A dataset is avaialble for a reasonably large survey. It is originally in SPSS and has 330 variables and about 53000 cases. We should (eventually) be able to process the data easily in R-Instat. Currently it seems awkward. What can we do about it?

It is also useful to investigate a dataset from a similar type of survey from Kenya!

These are both examples of MICS surveys from UNICEF. The site is here.

You will need to register to download the data. Please register and say you want the data from Kakamega, Kenya, to be able to see how to repeat the SPSS analyses using R. Do this as soon as possible, because they say permission may take up to 3 days.

Then select Kenya and download the data from the 2014 Kakamega survey. Also download the results and reports. You can do that immediately.

Also download the survey from Pakistan - Punjab 2017/8.

The Punjab data are used in Pakistan (with SPSS) in practicals to engage students in the learning. For us I would like you to use these data for multiple purposes, i.e. both to possibly (later) help in teaching and also to evaluate how well R-Instat can cope with a large dataset.

We will discuss particular tasks for the interns below. I assume the Kenya surveys could be useful for teaching and they import easily.

rdstern commented 3 years ago

We are working with a Professor of statistics from Pakistan. She uses data from a MICS survey to enrich her teaching of statistics. Similar data are available for many countries. image

Perhaps, then many teachers of statistics could make use of MICS surveys similarly? How should they do this? There are many components to the answer. In developing R-Instat we are very keen to promote better teaching of statistics. Statistics lecturers (in Africa) have a very heavy teaching load. So one idea is to make it as easy as possible to make improvements in the teaching. To do this we need teachers to be able, very quickly, to gather the teaching materials and share them with their students.

The examples of data I suggest we use are the recent MICS survey from Punjab, Pakistan, as an example that can be discussed with their Professor and one (or more) of the recent surveys from Kenya. I consider the data from Kakamega as an example, but two other counties are alternatives.

What are the materials?
a) I was able to download the reports easily. b) After registering I could download the data c) I found the data are in SPSS files. It reads easily into R and hence R-Instat.
d) It consists of multiple files. I have initially looked at one called hh, which I presume is the household level file, though there is another file called hl? e) I found that each variable has a (sometimes long) label which is very helpful. f) I have not yet found about about each file, nor about the design and data collection. I assume there is information about them, on the site. g) Among the reasons this looks like a good example is that the topic is of broad interest and easy to follow. There are examples from many countries. So lecturers have a good chance of choosing a local example. The details and data are easily available. The data look pretty "tidy" so this sets a good example.

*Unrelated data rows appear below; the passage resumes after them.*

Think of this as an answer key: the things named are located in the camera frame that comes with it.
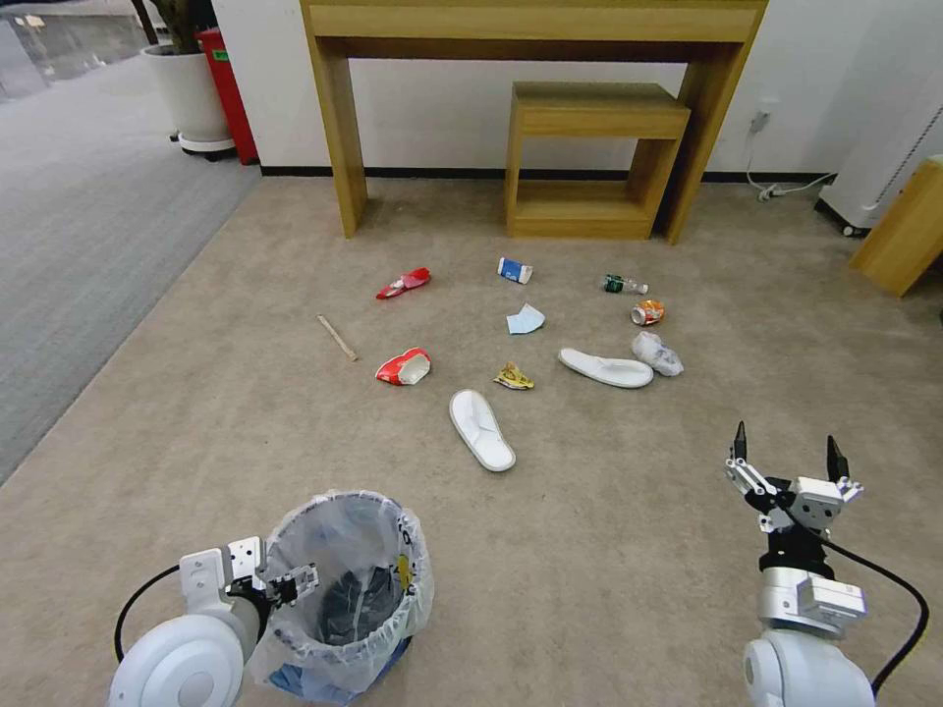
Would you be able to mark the crushed orange can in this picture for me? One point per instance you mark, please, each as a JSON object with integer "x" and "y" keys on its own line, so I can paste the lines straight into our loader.
{"x": 648, "y": 313}

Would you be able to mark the thin wooden stick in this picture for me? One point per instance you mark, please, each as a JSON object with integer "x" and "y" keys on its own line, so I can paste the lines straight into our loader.
{"x": 337, "y": 338}

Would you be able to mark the blue and white carton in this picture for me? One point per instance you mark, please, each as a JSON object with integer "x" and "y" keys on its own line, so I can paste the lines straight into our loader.
{"x": 514, "y": 270}

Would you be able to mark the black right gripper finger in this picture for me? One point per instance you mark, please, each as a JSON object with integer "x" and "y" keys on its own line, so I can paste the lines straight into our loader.
{"x": 840, "y": 464}
{"x": 750, "y": 475}

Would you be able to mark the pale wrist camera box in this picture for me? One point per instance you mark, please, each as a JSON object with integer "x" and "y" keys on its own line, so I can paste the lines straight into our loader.
{"x": 821, "y": 502}

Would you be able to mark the white slipper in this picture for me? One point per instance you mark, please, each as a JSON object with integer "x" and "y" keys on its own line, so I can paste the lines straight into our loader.
{"x": 480, "y": 431}
{"x": 605, "y": 368}

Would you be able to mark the round trash bin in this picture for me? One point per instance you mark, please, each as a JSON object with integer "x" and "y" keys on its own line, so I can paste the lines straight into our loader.
{"x": 354, "y": 604}

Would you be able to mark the white wall plug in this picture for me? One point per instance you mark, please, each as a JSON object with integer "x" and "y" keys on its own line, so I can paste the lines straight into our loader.
{"x": 761, "y": 119}

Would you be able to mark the crumpled white plastic bag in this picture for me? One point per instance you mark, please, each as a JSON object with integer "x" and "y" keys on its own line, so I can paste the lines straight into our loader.
{"x": 657, "y": 353}

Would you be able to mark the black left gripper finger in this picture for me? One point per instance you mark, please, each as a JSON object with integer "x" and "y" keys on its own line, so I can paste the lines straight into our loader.
{"x": 300, "y": 573}
{"x": 283, "y": 595}

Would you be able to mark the white plant pot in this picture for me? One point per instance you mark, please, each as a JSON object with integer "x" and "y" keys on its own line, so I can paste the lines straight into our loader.
{"x": 188, "y": 92}

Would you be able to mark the light wooden cabinet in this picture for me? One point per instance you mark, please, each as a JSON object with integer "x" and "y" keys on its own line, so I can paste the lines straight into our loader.
{"x": 902, "y": 236}

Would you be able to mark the crumpled yellow wrapper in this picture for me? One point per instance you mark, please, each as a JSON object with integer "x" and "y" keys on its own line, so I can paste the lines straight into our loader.
{"x": 513, "y": 376}

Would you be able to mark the red bin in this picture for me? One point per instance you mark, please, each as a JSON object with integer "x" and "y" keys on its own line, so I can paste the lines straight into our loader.
{"x": 228, "y": 96}

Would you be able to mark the flat red foil wrapper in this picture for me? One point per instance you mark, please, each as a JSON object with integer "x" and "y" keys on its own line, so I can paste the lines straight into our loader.
{"x": 401, "y": 283}

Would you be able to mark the dark plant trunk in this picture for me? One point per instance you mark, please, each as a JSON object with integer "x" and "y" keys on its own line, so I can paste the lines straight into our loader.
{"x": 180, "y": 22}

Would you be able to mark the green plastic bottle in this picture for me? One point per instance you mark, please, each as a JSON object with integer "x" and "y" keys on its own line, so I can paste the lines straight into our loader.
{"x": 621, "y": 283}

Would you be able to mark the light blue face mask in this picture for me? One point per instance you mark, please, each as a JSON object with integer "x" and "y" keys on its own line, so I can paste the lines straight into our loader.
{"x": 524, "y": 320}

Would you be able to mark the small wooden stool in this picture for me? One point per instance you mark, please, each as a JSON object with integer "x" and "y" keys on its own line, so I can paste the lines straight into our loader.
{"x": 597, "y": 121}

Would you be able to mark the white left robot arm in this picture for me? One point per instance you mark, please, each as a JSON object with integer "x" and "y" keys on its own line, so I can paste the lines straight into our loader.
{"x": 184, "y": 655}

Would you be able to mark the white wheeled pot tray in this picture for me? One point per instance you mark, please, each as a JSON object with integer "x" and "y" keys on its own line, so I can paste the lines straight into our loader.
{"x": 206, "y": 145}

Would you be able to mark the white standing appliance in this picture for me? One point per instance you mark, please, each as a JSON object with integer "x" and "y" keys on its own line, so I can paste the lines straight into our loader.
{"x": 877, "y": 177}

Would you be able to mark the tall wooden desk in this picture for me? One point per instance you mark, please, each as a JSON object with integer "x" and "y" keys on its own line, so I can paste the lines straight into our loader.
{"x": 516, "y": 22}

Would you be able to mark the clear plastic bin liner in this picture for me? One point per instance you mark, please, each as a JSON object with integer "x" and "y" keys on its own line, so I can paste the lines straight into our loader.
{"x": 346, "y": 530}

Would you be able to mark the crumpled red snack bag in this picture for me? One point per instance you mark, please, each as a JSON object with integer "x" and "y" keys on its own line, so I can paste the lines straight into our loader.
{"x": 401, "y": 367}

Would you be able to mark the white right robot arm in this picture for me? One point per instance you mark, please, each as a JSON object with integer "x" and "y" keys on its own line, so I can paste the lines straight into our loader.
{"x": 799, "y": 663}

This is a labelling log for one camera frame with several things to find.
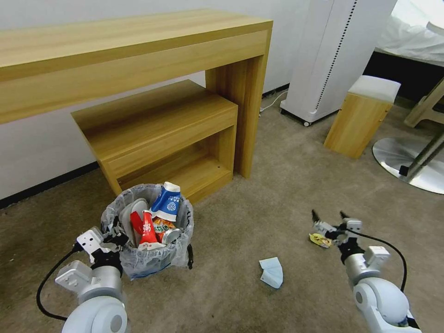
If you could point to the clear plastic bin liner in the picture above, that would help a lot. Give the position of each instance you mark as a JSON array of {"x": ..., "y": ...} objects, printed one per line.
[{"x": 184, "y": 222}]

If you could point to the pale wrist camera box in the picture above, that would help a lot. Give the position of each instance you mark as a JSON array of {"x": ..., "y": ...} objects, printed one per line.
[
  {"x": 89, "y": 241},
  {"x": 353, "y": 224}
]

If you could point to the white bed sheet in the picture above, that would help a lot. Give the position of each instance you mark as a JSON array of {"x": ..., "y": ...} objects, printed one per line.
[{"x": 412, "y": 34}]

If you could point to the small trash bin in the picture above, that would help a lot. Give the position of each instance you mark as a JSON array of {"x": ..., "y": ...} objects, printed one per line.
[{"x": 152, "y": 263}]

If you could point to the pale wooden chair frame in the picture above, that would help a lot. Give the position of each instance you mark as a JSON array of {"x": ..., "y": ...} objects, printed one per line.
[{"x": 425, "y": 107}]

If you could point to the light blue face mask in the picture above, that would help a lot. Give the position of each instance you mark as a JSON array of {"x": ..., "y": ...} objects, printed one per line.
[{"x": 272, "y": 272}]

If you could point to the metal table pole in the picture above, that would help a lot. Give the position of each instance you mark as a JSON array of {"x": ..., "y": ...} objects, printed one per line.
[{"x": 428, "y": 152}]

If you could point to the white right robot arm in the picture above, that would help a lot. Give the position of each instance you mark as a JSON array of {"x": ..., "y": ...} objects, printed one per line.
[{"x": 378, "y": 298}]

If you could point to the yellow crumpled wrapper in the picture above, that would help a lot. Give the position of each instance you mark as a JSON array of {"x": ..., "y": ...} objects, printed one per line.
[{"x": 319, "y": 239}]

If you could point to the low wooden shelf unit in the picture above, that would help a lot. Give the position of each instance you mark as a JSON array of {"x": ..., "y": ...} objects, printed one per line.
[{"x": 156, "y": 118}]

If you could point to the dark bed base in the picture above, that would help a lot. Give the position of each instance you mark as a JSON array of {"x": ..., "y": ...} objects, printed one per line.
[{"x": 406, "y": 69}]

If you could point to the round metal table base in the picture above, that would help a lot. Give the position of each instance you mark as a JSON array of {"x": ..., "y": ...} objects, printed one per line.
[{"x": 392, "y": 152}]

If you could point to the large wooden desk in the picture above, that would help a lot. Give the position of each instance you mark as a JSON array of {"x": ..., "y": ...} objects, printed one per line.
[{"x": 131, "y": 45}]

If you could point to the silver metal can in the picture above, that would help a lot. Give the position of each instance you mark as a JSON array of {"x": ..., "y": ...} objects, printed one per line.
[{"x": 171, "y": 236}]

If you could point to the grey slipper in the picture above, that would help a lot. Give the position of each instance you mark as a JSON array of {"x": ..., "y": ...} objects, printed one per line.
[{"x": 133, "y": 211}]

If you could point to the tall white standing appliance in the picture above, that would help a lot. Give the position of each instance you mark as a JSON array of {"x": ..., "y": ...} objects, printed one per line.
[{"x": 322, "y": 55}]

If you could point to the red snack packet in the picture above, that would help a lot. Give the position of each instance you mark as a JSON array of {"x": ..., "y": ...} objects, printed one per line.
[{"x": 147, "y": 230}]

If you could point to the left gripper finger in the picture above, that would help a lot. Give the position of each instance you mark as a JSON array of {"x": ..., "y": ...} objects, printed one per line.
[
  {"x": 110, "y": 229},
  {"x": 111, "y": 247}
]

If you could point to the wooden stool with white cushion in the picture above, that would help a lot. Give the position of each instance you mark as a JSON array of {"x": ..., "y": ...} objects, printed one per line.
[{"x": 357, "y": 118}]

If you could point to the blue and white carton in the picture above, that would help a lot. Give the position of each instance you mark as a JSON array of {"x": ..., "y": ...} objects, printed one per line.
[{"x": 167, "y": 204}]

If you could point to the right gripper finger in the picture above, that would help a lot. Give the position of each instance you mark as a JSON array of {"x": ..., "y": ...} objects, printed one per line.
[
  {"x": 321, "y": 225},
  {"x": 344, "y": 215}
]

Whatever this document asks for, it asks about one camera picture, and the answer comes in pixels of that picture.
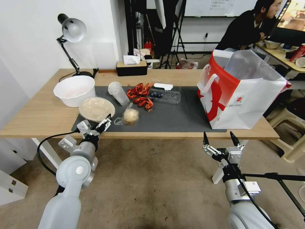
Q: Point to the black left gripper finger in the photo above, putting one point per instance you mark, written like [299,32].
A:
[106,127]
[102,122]

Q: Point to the beige plastic stool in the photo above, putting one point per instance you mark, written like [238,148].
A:
[289,133]

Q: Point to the small red box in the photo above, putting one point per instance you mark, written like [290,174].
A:
[148,45]

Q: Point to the wooden table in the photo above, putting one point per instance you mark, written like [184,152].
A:
[40,112]

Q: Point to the pale wooden desk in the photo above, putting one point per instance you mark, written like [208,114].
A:
[278,56]

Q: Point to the person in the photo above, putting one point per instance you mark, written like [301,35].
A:
[245,26]

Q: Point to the red plastic bag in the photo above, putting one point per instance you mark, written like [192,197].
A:
[188,65]

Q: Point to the clear blueberry clamshell box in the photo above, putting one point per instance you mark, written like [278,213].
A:
[166,95]

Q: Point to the red white delivery bag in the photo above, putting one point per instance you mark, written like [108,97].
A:
[238,100]

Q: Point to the white softbox panel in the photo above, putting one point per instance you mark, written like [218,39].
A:
[160,13]

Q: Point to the white cabinet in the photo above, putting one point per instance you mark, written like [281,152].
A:
[10,176]

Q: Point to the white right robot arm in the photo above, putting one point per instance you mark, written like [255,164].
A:
[245,210]

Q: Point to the black tripod pole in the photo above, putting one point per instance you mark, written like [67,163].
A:
[278,177]

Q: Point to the clear plastic cup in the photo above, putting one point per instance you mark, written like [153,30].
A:
[118,94]

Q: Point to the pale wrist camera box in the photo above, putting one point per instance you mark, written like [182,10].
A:
[234,153]
[84,127]

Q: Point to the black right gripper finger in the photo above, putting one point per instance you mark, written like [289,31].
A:
[209,147]
[236,140]

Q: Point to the red crayfish pile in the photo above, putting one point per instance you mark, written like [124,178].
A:
[140,94]

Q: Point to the white paper cup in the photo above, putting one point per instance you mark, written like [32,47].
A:
[300,62]

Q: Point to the dark grey table mat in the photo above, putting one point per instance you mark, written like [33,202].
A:
[171,117]

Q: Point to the whiteboard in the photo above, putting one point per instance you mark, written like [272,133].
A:
[219,7]

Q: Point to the computer monitor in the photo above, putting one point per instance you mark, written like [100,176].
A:
[289,19]

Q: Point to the large white plastic bowl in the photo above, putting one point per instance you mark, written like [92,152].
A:
[73,91]

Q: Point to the black grey desk lamp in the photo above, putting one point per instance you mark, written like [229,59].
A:
[72,29]

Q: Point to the black light stand tripod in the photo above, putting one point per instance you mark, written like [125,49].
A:
[175,28]

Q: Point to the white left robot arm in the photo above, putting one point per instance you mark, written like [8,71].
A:
[65,190]

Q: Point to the black wooden-lid tissue box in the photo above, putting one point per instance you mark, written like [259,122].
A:
[131,68]

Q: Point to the round clear takeout box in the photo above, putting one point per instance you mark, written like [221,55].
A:
[96,108]

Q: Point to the bun in clear bag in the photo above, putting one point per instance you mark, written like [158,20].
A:
[130,116]

So your first deliverable is to make this case and then to explain how access to this information should be provided for an R-Instat user.

(Please note that in our promotion of R-Instat we are not trying to stop SPSS users. Our interest is in good statistical practices and good and effective teaching. R-Instat, like SPSS is simply a tool to help. We believe in "options by context". So if people are happy with SPSS, then we would like to encourage them be even happier. For some people, adding R might make them even happier, and others might like R-Instat.)

rdstern commented 3 years ago

Another use of these datasets is to test existing and new routines in R-Instat. In particular, the analyses of these data - almost all categorical - is via tables and graphs. That's the describe menu in R-Instat. I use the Experimental Survey data set a lot (as a small convenient set). It is good to have a much larger survey and these are fine.

maxwellfundi commented 3 years ago

@jkmusyoka whats the situation with this? @rdstern any ready tasks for interns yet on this?